- [Exercise data]:
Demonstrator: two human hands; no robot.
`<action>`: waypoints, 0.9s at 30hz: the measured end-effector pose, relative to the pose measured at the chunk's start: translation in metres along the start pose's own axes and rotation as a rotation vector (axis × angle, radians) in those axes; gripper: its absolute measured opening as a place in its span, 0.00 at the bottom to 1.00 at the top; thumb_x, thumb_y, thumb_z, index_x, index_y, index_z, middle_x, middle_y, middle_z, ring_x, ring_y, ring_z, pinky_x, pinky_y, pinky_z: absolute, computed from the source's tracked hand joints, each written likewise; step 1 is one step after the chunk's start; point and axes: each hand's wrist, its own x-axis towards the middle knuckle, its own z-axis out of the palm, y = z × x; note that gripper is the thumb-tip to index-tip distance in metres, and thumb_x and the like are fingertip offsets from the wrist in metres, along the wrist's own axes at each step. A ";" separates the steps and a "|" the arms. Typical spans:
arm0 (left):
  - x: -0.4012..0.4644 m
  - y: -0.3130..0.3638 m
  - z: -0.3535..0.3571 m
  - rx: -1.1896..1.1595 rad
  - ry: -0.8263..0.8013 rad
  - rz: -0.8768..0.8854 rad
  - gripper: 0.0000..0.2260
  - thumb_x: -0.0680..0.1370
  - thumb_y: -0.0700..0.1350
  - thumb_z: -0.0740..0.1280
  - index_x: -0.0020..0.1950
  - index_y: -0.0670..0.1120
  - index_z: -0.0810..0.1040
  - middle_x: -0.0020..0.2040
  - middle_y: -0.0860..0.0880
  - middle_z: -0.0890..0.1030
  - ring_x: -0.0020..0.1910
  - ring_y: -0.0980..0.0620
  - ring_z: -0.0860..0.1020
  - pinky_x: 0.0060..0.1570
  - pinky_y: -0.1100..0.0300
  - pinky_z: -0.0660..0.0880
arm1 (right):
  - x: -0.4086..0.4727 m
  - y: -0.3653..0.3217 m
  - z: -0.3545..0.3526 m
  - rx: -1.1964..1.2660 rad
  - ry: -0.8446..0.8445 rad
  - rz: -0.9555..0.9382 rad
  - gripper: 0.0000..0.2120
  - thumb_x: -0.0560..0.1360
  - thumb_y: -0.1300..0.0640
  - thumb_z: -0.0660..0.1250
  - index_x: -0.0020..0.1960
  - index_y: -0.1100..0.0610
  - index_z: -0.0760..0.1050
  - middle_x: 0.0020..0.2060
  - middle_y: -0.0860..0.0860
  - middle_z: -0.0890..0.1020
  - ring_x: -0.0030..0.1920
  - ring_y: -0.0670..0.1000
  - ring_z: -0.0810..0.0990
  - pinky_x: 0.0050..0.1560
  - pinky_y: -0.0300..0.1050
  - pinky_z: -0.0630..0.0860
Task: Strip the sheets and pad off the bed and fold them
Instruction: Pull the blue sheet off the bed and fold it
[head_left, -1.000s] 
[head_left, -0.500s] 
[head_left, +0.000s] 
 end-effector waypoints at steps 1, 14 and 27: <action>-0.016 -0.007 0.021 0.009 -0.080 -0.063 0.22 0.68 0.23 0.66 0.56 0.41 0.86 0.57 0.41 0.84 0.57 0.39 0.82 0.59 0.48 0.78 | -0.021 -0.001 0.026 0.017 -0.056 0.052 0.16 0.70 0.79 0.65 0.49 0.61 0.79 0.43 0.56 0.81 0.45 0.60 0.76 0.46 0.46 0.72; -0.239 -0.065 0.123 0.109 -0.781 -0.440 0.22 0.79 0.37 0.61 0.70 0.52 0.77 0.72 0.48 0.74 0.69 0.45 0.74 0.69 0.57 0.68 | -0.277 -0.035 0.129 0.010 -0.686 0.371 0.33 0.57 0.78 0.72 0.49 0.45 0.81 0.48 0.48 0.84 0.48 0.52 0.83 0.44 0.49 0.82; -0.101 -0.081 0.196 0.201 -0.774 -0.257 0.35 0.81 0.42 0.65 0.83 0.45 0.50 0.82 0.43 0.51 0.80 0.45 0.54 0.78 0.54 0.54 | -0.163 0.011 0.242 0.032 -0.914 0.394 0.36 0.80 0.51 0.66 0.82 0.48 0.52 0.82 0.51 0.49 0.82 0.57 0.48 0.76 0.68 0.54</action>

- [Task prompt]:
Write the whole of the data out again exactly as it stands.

- [Exercise answer]:
Demonstrator: two human hands; no robot.
`<action>`: waypoints, 0.9s at 30hz: the measured end-effector pose, relative to the pose measured at the chunk's start: translation in metres along the start pose's own axes and rotation as a rotation vector (axis × angle, radians) in those axes; gripper: its absolute measured opening as a place in its span, 0.00 at the bottom to 1.00 at the top; thumb_x, thumb_y, thumb_z, index_x, index_y, index_z, middle_x, middle_y, middle_z, ring_x, ring_y, ring_z, pinky_x, pinky_y, pinky_z: absolute, computed from the source's tracked hand joints, each written likewise; step 1 is one step after the chunk's start; point and axes: each hand's wrist, its own x-axis towards the middle knuckle, its own z-axis out of the palm, y = z × x; note that gripper is the thumb-tip to index-tip distance in metres, and thumb_x and the like are fingertip offsets from the wrist in metres, along the wrist's own axes at each step. A ";" separates the steps and a "|" the arms. Typical spans:
arm0 (left):
  - x: -0.4012..0.4644 m
  - y: -0.3130..0.3638 m
  - z: -0.3535..0.3571 m
  - rx: -1.1896..1.1595 rad
  - ry: -0.8263..0.8013 rad
  - rz: -0.8768..0.8854 rad
  - gripper: 0.0000..0.2260
  - thumb_x: -0.0680..0.1370
  - thumb_y: -0.0700..0.1350
  - thumb_z: -0.0740..0.1280
  - index_x: -0.0020..0.1950
  - index_y: -0.0670..0.1120
  - index_z: -0.0810..0.1040
  - middle_x: -0.0020..0.2040
  - middle_y: -0.0860..0.0880
  - middle_z: -0.0890..0.1030
  - ring_x: -0.0020..0.1910
  - ring_y: -0.0980..0.0620
  - ring_z: -0.0860..0.1020
  - pinky_x: 0.0060..0.1570
  - pinky_y: -0.1100..0.0300
  - pinky_z: -0.0660..0.0880
arm1 (right):
  - x: -0.4086..0.4727 m
  - y: -0.3653..0.3217 m
  - z: -0.3545..0.3526 m
  - rx: -1.1964..1.2660 rad
  - ry: -0.8446..0.8445 rad
  - rz: -0.9555..0.9382 rad
  - gripper: 0.0000..0.2120
  - thumb_x: -0.0560..0.1360
  - thumb_y: -0.1300..0.0640
  - thumb_z: -0.0660..0.1250
  - index_x: -0.0020..0.1960
  - index_y: -0.1100..0.0610
  - index_z: -0.0760..0.1050
  - middle_x: 0.0020..0.2060
  - middle_y: -0.0860..0.0860
  - middle_z: -0.0890..0.1020
  - ring_x: -0.0030..0.1920
  - ring_y: -0.0670..0.1000
  - ring_z: -0.0810..0.0990
  - pinky_x: 0.0050..0.1560
  - pinky_y: -0.0300..0.1050
  - pinky_z: -0.0630..0.0860
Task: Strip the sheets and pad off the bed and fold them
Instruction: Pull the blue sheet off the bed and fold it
[head_left, -1.000s] 
[head_left, -0.500s] 
[head_left, +0.000s] 
 end-effector waypoints at steps 1, 14 and 27: <action>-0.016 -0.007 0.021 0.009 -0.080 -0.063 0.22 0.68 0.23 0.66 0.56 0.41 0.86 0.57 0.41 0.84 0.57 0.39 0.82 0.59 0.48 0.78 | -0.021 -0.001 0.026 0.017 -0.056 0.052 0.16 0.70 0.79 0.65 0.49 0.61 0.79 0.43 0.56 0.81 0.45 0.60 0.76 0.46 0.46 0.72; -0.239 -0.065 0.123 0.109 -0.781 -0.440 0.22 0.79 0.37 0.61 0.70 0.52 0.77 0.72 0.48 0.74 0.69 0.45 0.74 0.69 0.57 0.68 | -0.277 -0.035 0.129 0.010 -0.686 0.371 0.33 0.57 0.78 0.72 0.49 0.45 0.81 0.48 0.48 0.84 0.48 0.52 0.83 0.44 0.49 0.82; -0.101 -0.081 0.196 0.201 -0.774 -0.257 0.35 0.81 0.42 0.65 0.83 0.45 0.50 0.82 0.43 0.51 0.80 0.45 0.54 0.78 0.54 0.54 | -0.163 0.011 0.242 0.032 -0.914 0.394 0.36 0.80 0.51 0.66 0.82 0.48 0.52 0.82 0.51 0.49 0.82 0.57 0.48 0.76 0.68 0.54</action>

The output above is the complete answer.